Quand Jésus
cite Deutéronome 6,4-5 : « Tu aimeras l’Éternel
ton Dieu de tout ton cœur, de toute ton âme et de toute ta
force », il ajoute « de toute ta pensée ».
Il disqualifie ainsi explicitement une foi qui mépriserait ou
négligerait la pensée.
Sont-elles compatibles ? La pensée, dit-on, veut
comprendre, elle demande rigueur et clarté, elle met en doute,
alors que la foi accepte l’incompréhensible, se réfère
à des mystères obscurs et se soumet à une révélation
qui la dépasse. Quand ils se disent « libres penseurs »,
les incroyants laissent entendre que les religieux ne pensent pas librement
(ce qui, hélas, est parfois le cas). De leur côté,
des croyants récusent la raison, la science, la sagesse, accusées
de relever de l’orgueil humain (ce qui, hélas, n’est
pas toujours faux). Pour les uns comme pour les autres, par nature,
la pensée serait irréligieuse et la foi irrationnelle.
Il faut refuser catégoriquement cette opposition.
Seule une foi intelligente et savante préserve d’une religion
obscurantiste qui blasphème Dieu et déshonore l’homme.
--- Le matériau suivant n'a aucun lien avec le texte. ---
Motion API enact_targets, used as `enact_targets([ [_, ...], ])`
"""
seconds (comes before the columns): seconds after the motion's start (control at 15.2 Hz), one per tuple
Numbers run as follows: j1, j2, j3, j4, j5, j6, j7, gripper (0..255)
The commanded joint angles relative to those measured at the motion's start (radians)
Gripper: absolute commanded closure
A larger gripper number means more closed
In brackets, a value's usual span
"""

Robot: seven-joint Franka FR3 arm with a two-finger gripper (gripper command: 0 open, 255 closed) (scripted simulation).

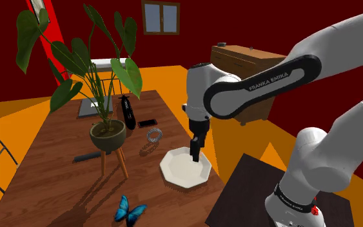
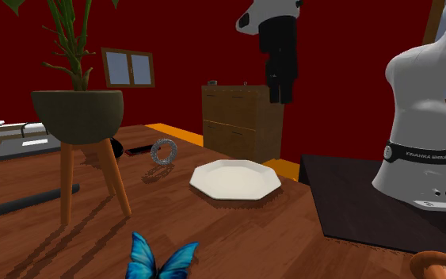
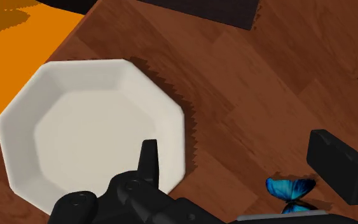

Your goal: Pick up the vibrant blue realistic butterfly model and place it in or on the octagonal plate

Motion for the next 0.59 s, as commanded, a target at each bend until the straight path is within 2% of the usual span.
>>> enact_targets([
  [0.0,0.010,0.057,0.026,0.022,-0.004,0.058,0.016,0],
  [0.26,0.029,0.188,0.082,0.072,-0.031,0.175,0.067,0],
  [0.53,0.047,0.326,0.129,0.142,-0.093,0.276,0.135,0],
])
Même, et peut-être surtout, quand elle secoue, critique
et conteste la foi, la pensée l’oblige à s’approfondir
et l’empêche de tomber dans la superstition et le fanatisme.
Foi et pensée, y compris quand elles sont en débat, loin
de se nuire, se fécondent et se corrigent mutuellement. Albert
Schweitzer nous invite justement à les associer dans ce qu’on
pourrait appeler, en reprenant une expression de Paul (Rm 12,1), un
« culte raisonnable » (le mot employé en grec est
« logique »). Ne crions pas à l’intellectualisme
dès qu’on nous demande un effort de réflexion. On
n’aime vraiment Dieu, on ne reçoit fidèlement l’Évangile
que si, avec toutes les exigences de la raison, on pense sa foi.